### Activity
Exactly retype the opening line of the entries and every line after it, ending with the line that contains "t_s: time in". Skip all pictures.

(Data for this task)

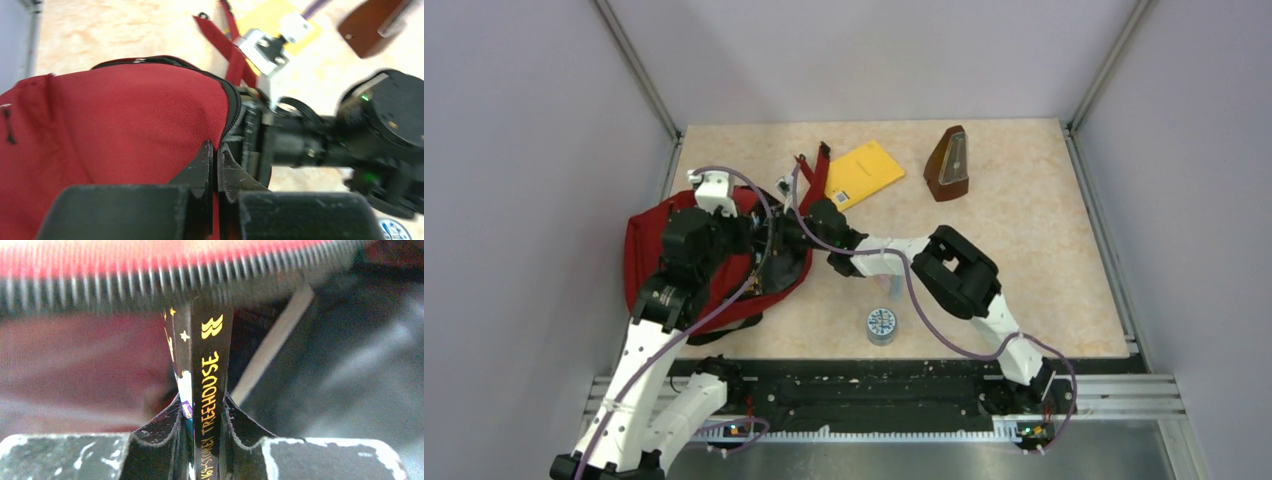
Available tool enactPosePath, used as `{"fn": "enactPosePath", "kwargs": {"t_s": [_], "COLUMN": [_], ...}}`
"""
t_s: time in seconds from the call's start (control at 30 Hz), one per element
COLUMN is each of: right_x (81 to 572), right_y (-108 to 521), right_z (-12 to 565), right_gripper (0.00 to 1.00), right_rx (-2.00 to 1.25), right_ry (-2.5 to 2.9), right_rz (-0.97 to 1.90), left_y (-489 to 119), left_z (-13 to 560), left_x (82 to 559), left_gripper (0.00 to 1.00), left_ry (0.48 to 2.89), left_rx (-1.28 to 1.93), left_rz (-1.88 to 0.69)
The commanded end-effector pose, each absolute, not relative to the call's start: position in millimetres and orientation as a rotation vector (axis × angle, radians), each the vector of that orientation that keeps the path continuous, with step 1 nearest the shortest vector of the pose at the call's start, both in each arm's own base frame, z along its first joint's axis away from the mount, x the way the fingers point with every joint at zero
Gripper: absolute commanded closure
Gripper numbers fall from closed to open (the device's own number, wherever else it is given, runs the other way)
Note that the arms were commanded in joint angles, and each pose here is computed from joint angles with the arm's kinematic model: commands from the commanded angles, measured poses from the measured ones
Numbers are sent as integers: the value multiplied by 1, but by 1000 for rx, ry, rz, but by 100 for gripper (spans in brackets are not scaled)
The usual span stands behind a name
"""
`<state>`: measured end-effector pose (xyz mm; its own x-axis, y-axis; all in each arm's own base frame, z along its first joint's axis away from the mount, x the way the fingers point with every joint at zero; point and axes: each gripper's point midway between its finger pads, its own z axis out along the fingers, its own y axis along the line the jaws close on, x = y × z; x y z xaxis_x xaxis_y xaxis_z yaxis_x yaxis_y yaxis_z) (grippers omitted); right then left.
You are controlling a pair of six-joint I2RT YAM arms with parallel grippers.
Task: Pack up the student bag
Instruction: Place the book in the student bag.
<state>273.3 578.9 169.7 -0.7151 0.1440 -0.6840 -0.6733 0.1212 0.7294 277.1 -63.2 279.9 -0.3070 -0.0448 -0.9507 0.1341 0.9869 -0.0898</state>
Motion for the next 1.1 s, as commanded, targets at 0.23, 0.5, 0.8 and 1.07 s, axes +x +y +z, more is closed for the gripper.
{"fn": "enactPosePath", "kwargs": {"t_s": [0.23,0.5,0.8,1.07], "right_x": [269,283,276,250], "right_y": [618,642,624,563], "right_z": [215,161,163,189], "right_gripper": [100,100,47,21], "right_rx": [-688,-734,-752,-842], "right_ry": [1460,1508,1489,1442], "right_rz": [1817,1708,1640,1490], "left_y": [-130,-145,-115,-55], "left_z": [324,327,322,299], "left_x": [251,236,250,269], "left_gripper": [100,100,100,100], "left_ry": [1701,1700,1684,1728], "left_rx": [395,426,265,-20], "left_rz": [-531,-659,-495,-198]}}
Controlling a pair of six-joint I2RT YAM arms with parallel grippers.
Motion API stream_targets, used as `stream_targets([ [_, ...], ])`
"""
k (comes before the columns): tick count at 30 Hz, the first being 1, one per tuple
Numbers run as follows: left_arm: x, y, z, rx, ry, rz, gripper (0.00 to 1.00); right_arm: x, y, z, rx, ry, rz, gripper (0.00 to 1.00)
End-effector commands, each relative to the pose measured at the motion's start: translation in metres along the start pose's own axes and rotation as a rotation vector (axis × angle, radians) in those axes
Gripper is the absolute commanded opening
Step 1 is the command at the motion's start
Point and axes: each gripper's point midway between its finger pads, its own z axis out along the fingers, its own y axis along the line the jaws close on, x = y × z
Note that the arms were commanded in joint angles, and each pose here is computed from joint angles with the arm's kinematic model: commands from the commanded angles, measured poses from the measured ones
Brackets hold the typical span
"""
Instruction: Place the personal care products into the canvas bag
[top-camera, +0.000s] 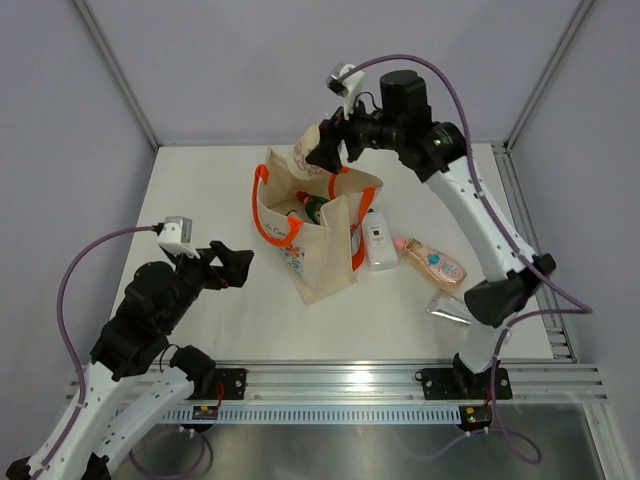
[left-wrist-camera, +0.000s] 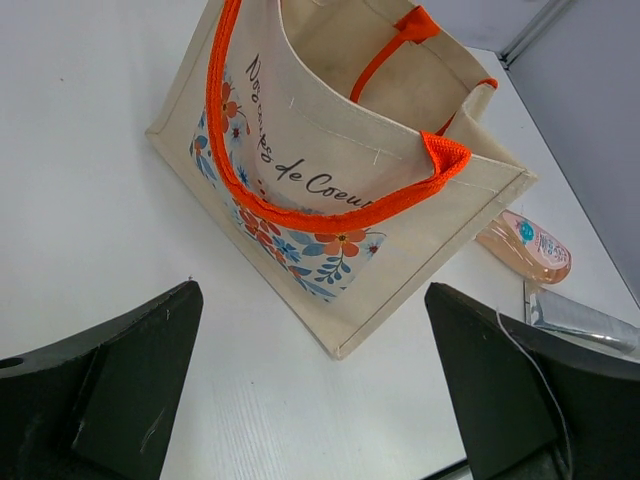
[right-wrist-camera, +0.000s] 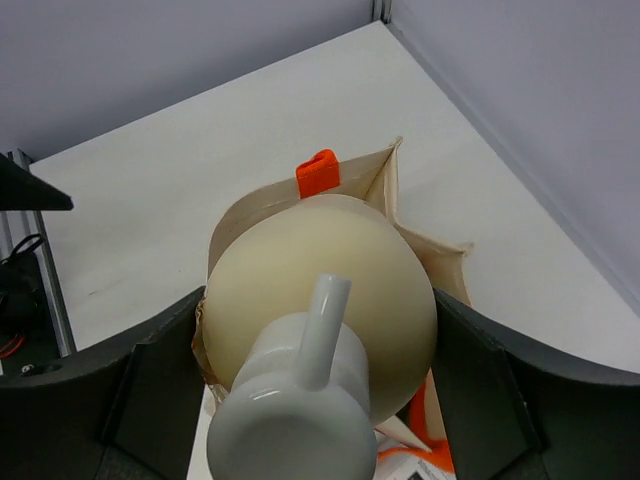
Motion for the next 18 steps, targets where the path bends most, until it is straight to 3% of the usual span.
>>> stream_targets([
  [1, -0.023, -0.001, -0.012, -0.01, -0.065, -0.013, 0.99, -0.023, -0.024, 0.041, 0.012, -0.079, 0.002, 0.0],
  [5, -0.02, 0.004, -0.014, -0.031, -0.058, 0.005, 0.99, 0.007, -0.023, 0.065, -0.045, -0.01, 0.041, 0.0],
  [8, -0.02, 0.004, -0.012, -0.026, -0.065, 0.022, 0.99, 0.06, 0.013, 0.075, -0.233, 0.147, 0.065, 0.0],
  [13, -0.023, -0.007, -0.005, 0.032, -0.076, 0.045, 0.99, 0.113, 0.074, 0.074, -0.462, 0.278, 0.042, 0.0],
  [18, -0.02, -0.011, -0.001, 0.05, -0.062, 0.048, 0.99, 0.142, 0.079, 0.094, -0.432, 0.347, 0.148, 0.02],
])
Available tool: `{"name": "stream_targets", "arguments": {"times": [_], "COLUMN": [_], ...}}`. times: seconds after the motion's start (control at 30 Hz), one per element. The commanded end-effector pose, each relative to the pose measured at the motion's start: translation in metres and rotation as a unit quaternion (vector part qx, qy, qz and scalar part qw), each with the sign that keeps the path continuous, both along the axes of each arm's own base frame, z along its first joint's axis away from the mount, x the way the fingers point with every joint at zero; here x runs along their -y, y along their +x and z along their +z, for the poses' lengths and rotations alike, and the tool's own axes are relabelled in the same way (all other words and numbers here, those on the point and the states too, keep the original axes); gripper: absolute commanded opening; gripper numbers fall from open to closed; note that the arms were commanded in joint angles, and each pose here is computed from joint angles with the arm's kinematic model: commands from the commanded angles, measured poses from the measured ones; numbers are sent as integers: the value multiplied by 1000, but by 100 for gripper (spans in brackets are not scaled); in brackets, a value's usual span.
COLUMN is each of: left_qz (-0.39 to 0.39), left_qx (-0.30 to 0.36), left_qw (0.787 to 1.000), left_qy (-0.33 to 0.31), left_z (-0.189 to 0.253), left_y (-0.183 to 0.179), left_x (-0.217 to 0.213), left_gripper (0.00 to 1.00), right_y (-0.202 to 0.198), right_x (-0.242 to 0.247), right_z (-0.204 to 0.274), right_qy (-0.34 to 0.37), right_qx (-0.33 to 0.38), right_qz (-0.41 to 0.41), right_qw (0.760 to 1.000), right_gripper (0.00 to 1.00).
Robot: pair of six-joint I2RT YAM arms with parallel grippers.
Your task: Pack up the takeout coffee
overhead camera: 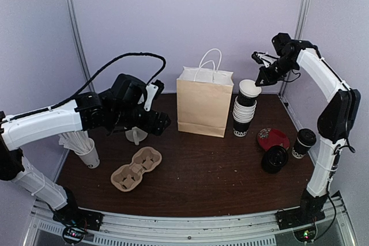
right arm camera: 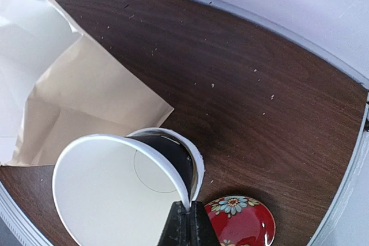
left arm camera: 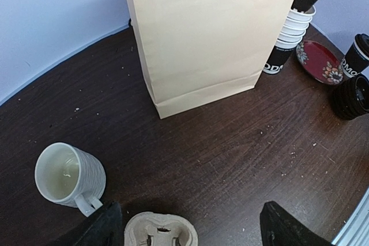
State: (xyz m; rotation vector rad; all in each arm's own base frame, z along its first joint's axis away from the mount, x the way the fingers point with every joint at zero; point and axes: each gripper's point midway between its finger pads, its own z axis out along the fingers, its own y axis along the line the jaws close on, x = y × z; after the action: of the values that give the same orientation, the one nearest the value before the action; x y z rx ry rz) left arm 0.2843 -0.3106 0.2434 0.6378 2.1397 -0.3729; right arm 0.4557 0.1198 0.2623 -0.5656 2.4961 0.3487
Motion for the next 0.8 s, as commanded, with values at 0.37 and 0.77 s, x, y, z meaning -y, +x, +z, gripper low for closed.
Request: {"name": "stream_targets", "arguments": {"times": [0.37, 0.77], "left_qz": [-30, -64], "left_qx": [25, 109], "left_qw": [999, 992], "left_qy": [-13, 2], "left_z": [29, 89], "left_y": [1, -2], "left_x": [8, -2], "left_gripper": [86, 86], "right_y": [-33, -144], "right_x": [7, -66], "right_z": [96, 103], "right_qy": [44, 99], "right_qx": [90, 85], "right_qz": [5, 216], "right_qw": [995, 968], "right_gripper": [0, 0]}}
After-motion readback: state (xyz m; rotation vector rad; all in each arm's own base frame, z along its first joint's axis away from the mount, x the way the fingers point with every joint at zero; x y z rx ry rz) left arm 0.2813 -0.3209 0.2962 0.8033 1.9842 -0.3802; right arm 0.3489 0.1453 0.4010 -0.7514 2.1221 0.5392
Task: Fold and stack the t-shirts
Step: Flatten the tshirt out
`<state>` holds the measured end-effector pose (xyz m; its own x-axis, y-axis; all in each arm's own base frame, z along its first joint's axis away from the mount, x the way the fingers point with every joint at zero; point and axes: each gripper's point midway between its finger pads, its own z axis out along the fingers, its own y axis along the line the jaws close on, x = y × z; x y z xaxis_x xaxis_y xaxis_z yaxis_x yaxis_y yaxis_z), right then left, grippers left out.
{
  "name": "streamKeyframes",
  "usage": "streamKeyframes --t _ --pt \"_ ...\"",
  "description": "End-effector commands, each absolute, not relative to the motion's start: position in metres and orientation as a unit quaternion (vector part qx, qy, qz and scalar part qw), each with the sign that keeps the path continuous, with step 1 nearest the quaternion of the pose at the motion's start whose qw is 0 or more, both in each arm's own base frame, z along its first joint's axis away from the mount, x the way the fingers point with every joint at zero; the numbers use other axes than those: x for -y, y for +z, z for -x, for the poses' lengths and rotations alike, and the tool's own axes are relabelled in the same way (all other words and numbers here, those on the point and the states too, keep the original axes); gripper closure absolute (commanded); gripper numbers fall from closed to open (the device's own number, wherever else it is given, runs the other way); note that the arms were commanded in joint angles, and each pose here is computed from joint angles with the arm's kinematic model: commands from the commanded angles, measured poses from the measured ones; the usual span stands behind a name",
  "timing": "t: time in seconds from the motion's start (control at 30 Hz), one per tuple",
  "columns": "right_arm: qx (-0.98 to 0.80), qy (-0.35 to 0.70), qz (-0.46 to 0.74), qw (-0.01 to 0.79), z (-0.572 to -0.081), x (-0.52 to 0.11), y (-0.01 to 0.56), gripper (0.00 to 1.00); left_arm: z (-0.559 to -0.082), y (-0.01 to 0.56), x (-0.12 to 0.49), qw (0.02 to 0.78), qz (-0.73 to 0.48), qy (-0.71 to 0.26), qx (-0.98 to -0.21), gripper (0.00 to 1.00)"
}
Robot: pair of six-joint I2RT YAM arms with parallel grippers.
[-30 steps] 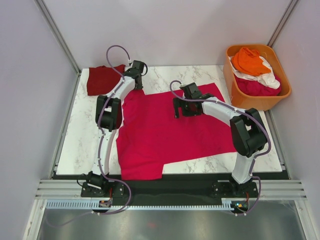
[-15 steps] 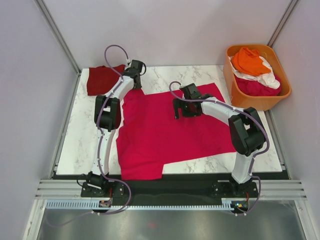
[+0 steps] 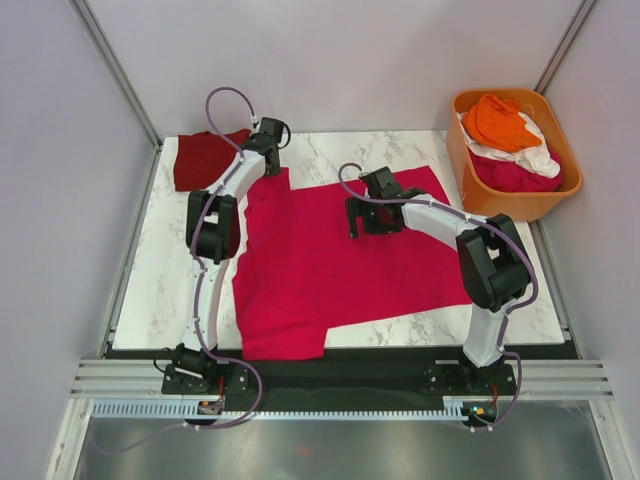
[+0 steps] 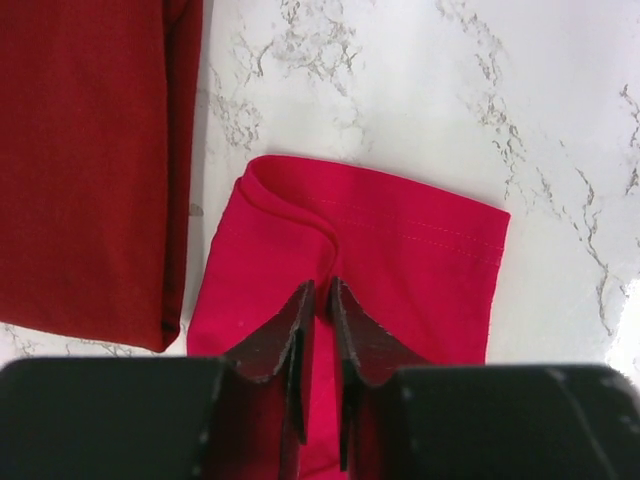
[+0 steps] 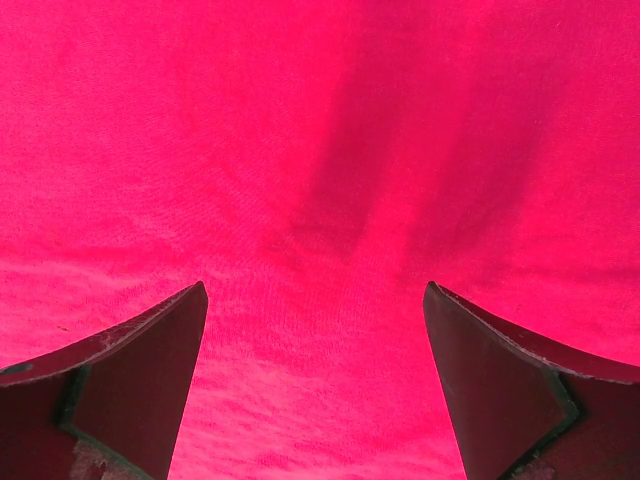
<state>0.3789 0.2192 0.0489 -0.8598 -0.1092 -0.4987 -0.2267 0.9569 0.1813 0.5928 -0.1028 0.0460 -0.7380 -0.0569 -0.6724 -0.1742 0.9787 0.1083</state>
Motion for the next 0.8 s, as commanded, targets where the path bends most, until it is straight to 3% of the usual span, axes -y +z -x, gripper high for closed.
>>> streamKeyframes --t 0.0,0.13,0.2,0.3,0.5,0.53,0.57,0.63,0.73,0.77 --pt "-0.952 0.118 0.087 0.268 -0.392 -0.222 0.058 0.02 -0.601 0.076 0.098 0.386 0.078 0.082 -0.915 0.82" --pt "-0.953 0.117 0.086 0.267 -0.393 -0.220 0.057 0.02 -0.601 0.067 0.100 0.380 0.079 0.078 -0.918 0.88" --pt "-0.953 0.117 0.087 0.267 -0.392 -0.221 0.057 0.02 -0.602 0.066 0.101 0.379 0.078 0.075 -0.919 0.98" --pt "-0.953 0.116 0.087 0.266 -0.392 -0.221 0.056 0.02 -0.602 0.075 0.103 0.385 0.066 0.070 -0.918 0.98" --pt "-0.951 0.139 0.089 0.260 -0.393 -0.230 0.054 0.02 -0.617 0.166 0.022 0.437 0.021 0.227 -0.870 0.97" --pt "-0.947 0.159 0.094 0.261 -0.393 -0.238 0.057 0.02 -0.618 0.174 0.008 0.436 0.015 0.244 -0.866 0.89" --pt "-0.946 0.168 0.097 0.259 -0.393 -0.241 0.056 0.02 -0.620 0.183 -0.007 0.440 0.026 0.260 -0.859 0.63" --pt "-0.943 0.184 0.100 0.258 -0.394 -0.248 0.058 0.02 -0.617 0.190 -0.039 0.433 0.045 0.286 -0.854 0.21" --pt "-0.943 0.190 0.100 0.255 -0.395 -0.250 0.058 0.02 -0.602 0.197 -0.071 0.425 0.098 0.313 -0.844 0.14" --pt "-0.942 0.194 0.100 0.254 -0.394 -0.252 0.060 0.02 -0.590 0.199 -0.084 0.417 0.117 0.324 -0.841 0.00"
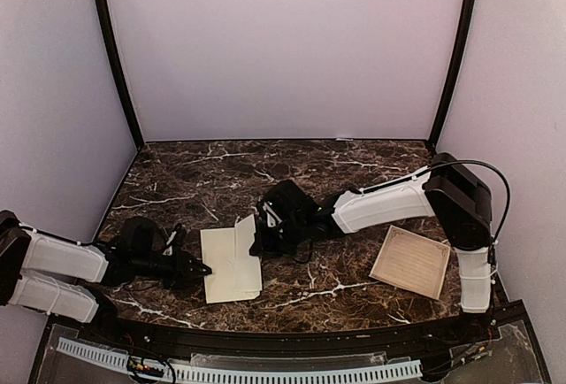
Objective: Place the letter into the envelope and seal it
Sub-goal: Adjust the letter.
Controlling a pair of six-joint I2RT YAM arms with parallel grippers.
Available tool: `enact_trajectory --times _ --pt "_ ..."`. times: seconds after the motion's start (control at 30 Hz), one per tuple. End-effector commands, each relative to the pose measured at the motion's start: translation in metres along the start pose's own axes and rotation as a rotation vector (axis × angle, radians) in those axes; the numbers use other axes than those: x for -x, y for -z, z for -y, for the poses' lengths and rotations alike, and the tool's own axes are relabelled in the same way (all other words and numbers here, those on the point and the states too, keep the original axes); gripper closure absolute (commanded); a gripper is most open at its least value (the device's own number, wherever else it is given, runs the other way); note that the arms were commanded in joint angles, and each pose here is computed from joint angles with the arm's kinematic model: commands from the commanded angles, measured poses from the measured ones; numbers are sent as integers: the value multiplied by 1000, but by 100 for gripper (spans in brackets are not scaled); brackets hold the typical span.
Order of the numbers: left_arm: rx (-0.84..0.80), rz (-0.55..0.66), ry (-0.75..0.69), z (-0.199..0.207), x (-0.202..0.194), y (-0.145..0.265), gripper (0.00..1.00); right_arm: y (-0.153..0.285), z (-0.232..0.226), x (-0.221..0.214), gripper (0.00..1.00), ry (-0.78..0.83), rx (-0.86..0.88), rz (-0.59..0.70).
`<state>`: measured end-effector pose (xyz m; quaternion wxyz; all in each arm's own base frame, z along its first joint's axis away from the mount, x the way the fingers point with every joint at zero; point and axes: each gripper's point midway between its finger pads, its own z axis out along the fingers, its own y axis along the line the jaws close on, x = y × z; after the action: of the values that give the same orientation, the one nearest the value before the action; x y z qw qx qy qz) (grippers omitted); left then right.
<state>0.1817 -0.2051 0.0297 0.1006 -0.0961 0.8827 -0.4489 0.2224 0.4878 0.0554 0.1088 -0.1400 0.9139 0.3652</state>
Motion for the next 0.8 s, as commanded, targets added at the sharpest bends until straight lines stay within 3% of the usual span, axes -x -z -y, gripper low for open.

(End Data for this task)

### Solution for this exercise
Available tool enactPosePath, used as `{"fn": "enactPosePath", "kwargs": {"t_s": [_], "COLUMN": [_], ...}}`
"""
t_s: time in seconds from the call's start (control at 30 Hz), one per element

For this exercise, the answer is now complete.